:: WHAT TO WORK ON ::
Please repeat, exactly and without pictures, the lines of the entries below that run from the one containing "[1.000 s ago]" through the one containing "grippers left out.".

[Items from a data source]
········
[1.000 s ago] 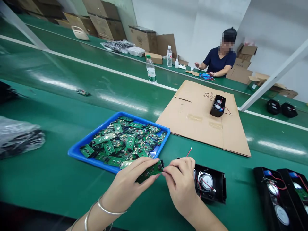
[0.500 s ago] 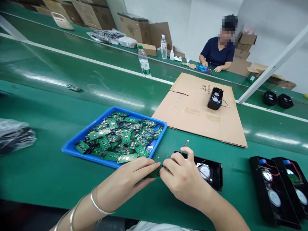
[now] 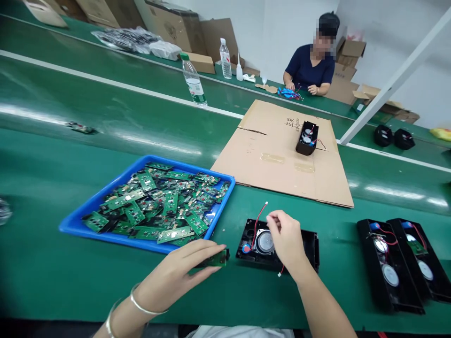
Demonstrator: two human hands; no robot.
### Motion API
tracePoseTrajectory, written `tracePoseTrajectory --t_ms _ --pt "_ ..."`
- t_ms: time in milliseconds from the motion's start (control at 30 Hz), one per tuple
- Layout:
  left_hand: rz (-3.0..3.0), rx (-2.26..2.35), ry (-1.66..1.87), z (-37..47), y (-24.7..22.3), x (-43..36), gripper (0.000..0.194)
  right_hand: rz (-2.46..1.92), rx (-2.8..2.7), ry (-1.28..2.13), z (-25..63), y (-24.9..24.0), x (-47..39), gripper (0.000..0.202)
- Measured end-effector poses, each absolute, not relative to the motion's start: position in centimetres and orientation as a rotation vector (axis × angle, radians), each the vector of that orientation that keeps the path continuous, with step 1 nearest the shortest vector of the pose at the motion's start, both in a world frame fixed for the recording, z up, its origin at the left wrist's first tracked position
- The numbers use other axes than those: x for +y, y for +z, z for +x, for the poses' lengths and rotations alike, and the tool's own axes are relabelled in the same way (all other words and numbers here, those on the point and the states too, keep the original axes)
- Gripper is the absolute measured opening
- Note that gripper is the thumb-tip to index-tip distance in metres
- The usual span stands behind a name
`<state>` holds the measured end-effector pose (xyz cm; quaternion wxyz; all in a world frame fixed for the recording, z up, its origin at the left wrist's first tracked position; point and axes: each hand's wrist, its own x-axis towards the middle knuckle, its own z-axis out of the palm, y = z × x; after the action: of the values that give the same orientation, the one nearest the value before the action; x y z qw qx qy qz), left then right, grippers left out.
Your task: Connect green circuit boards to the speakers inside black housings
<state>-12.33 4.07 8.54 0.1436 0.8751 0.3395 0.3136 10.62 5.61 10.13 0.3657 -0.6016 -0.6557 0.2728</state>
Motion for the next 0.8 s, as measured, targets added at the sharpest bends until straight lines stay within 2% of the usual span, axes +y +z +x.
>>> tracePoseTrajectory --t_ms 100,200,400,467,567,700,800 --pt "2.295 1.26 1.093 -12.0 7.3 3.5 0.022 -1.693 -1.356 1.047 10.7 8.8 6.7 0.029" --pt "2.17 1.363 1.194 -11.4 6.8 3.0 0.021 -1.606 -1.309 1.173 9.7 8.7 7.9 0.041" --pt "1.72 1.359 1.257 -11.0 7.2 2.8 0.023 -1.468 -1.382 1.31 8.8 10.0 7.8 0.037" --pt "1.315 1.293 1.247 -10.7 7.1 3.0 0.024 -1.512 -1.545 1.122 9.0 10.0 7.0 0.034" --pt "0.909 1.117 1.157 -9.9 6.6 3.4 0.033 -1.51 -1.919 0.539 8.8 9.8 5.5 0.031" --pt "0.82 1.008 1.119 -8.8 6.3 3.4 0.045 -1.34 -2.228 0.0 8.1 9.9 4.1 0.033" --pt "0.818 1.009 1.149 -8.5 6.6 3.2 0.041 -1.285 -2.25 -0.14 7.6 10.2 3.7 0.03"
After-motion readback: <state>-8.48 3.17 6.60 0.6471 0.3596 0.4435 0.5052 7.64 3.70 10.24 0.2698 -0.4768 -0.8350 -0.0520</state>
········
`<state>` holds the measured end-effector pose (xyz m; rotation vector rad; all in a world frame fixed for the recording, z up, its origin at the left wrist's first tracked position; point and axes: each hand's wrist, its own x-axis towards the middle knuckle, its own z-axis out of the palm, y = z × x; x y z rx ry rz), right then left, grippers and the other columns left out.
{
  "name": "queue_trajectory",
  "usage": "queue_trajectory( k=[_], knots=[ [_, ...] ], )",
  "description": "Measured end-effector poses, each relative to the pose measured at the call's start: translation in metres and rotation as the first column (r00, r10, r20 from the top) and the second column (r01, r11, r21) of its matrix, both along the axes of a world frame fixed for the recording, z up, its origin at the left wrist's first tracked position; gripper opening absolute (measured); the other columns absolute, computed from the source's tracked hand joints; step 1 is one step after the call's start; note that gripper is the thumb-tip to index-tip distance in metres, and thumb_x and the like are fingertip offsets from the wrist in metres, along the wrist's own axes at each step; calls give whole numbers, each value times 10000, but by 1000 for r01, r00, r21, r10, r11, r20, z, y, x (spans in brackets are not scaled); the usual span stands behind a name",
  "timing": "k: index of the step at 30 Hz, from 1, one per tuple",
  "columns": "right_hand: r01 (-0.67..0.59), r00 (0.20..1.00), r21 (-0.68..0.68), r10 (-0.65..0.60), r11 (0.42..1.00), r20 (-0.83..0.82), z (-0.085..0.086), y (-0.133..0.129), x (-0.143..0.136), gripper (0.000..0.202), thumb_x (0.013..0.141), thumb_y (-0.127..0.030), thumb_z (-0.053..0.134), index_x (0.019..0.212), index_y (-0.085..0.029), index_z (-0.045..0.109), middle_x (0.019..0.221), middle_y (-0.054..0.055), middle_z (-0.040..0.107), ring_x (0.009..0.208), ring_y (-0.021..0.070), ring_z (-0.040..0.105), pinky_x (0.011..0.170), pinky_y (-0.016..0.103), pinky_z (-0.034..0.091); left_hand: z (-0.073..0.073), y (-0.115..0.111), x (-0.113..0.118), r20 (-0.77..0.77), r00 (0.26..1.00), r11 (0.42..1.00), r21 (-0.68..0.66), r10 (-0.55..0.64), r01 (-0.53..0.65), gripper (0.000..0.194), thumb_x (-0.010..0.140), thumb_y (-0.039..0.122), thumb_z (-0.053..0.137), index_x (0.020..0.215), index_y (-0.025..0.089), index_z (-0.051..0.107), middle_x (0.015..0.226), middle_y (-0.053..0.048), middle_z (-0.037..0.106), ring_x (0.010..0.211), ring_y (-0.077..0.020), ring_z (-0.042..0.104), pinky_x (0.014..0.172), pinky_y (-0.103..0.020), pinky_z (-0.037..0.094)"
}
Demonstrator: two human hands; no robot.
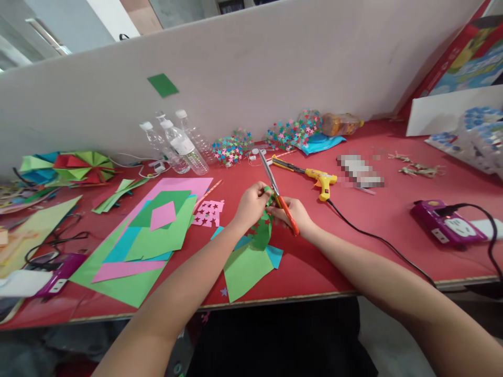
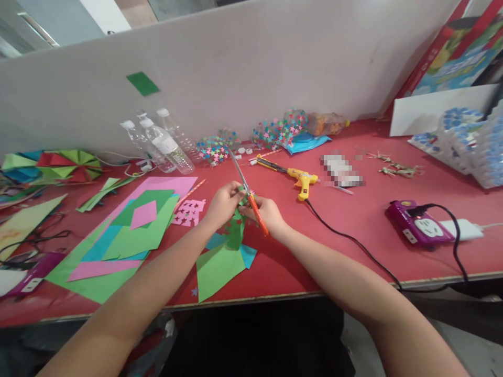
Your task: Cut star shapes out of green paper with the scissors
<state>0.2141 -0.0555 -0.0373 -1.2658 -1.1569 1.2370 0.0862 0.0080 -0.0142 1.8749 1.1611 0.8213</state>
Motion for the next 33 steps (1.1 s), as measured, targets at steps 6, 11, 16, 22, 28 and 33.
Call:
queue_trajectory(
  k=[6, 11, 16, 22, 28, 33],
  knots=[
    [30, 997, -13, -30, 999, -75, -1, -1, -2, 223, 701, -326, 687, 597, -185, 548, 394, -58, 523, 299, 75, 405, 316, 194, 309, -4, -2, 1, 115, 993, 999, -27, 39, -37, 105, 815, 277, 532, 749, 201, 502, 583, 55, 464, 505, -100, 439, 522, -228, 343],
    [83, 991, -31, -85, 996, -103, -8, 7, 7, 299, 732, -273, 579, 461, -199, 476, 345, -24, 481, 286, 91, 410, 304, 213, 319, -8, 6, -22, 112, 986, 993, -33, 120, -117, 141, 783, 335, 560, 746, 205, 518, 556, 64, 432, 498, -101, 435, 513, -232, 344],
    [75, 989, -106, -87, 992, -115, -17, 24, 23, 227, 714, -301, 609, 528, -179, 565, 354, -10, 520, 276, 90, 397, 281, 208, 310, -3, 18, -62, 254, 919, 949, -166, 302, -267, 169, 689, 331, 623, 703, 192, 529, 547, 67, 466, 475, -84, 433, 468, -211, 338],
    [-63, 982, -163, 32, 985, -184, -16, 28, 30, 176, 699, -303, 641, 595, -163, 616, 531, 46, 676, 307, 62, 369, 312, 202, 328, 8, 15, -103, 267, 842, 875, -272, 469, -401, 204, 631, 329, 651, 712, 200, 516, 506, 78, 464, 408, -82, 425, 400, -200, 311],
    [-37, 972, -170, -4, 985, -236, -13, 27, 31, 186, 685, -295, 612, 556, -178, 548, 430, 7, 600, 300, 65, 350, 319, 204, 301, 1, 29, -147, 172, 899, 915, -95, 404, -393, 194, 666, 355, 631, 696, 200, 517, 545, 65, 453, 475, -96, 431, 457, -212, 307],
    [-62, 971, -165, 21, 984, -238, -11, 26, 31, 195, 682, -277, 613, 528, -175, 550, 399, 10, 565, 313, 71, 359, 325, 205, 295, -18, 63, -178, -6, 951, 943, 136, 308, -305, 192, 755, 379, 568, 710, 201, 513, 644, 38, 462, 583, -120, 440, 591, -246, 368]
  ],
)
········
:: RESULT OF THIS TASK ::
[1.000 s ago] 
[0.500 s ago] 
[now] 
Demonstrator: two human hands; no robot.
### Motion API
tracePoseTrajectory, written `tracePoseTrajectory --t_ms _ --pt "_ ..."`
- t_ms: time in milliseconds from the motion's start (control at 30 Hz), one per tuple
- Layout:
  left_hand: rz (-3.0..3.0), rx (-2.26..2.35), ry (-1.66..1.87), z (-37..47), y (-24.7..22.3), x (-43..36), gripper (0.000..0.194)
  right_hand: rz (-2.46..1.92), rx (-2.8..2.7), ry (-1.28..2.13), z (-25..63), y (-24.9..24.0), x (-47..39), gripper (0.000..0.202)
- Measured end-effector poses, each absolute, not relative to the motion's start: position in centimetres and orientation as a rotation vector (axis × angle, radians), each the vector of that orientation that keeps the path continuous, with step 1 nearest the shortest vector of the pose at the motion's start, both in a world frame fixed for the recording, z up, its origin at the left wrist's first tracked position
- The numbers use other axes than those: x for +y, y for +z, z for +x, for the poses' lengths and rotations alike, and the tool's own axes are relabelled in the same way (all other words and numbers here, those on the point and the states too, keep the original axes)
- Gripper is the absolute measured opening
- Note that gripper is the thumb-tip to index-tip distance in metres
- The usual span stands behind a name
`<state>` holds the measured end-effector pose (xyz cm; quaternion wxyz; all in a world frame fixed for the recording, z up, its origin at the left wrist's first tracked position; point and axes: each hand's wrist, its own x-axis towards the middle knuckle, its own z-axis out of the palm, y = z × x; after the action: of the values that give the same orientation, the one nearest the value before the action; x y z qw qx qy qz), left then right, grippers left out.

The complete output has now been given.